=== Begin Enclosure ===
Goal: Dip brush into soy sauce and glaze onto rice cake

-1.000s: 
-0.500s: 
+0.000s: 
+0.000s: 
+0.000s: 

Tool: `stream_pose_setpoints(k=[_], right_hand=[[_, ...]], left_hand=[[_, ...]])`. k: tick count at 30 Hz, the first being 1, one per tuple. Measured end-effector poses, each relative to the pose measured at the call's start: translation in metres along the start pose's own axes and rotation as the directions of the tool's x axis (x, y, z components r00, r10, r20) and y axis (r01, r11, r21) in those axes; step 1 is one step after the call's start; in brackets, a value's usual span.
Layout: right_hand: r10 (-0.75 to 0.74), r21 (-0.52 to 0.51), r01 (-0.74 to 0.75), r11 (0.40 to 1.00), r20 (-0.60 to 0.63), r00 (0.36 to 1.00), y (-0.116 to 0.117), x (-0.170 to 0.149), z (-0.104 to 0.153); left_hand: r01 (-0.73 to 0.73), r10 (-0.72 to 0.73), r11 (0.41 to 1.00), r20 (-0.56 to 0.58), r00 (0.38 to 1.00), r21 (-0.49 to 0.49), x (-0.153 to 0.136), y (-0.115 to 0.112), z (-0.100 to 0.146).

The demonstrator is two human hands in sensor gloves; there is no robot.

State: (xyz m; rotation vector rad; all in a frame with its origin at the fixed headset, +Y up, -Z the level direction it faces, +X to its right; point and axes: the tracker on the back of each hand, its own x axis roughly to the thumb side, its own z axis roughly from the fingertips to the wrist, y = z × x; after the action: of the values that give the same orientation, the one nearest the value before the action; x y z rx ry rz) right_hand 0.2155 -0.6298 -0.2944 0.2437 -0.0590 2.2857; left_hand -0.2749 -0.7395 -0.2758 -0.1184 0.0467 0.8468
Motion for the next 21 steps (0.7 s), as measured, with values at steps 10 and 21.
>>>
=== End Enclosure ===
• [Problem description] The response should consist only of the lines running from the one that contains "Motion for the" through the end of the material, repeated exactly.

• [Exercise output]
Motion for the next 21 steps (0.7 s), as measured, with values at steps 10 and 21.
>>>

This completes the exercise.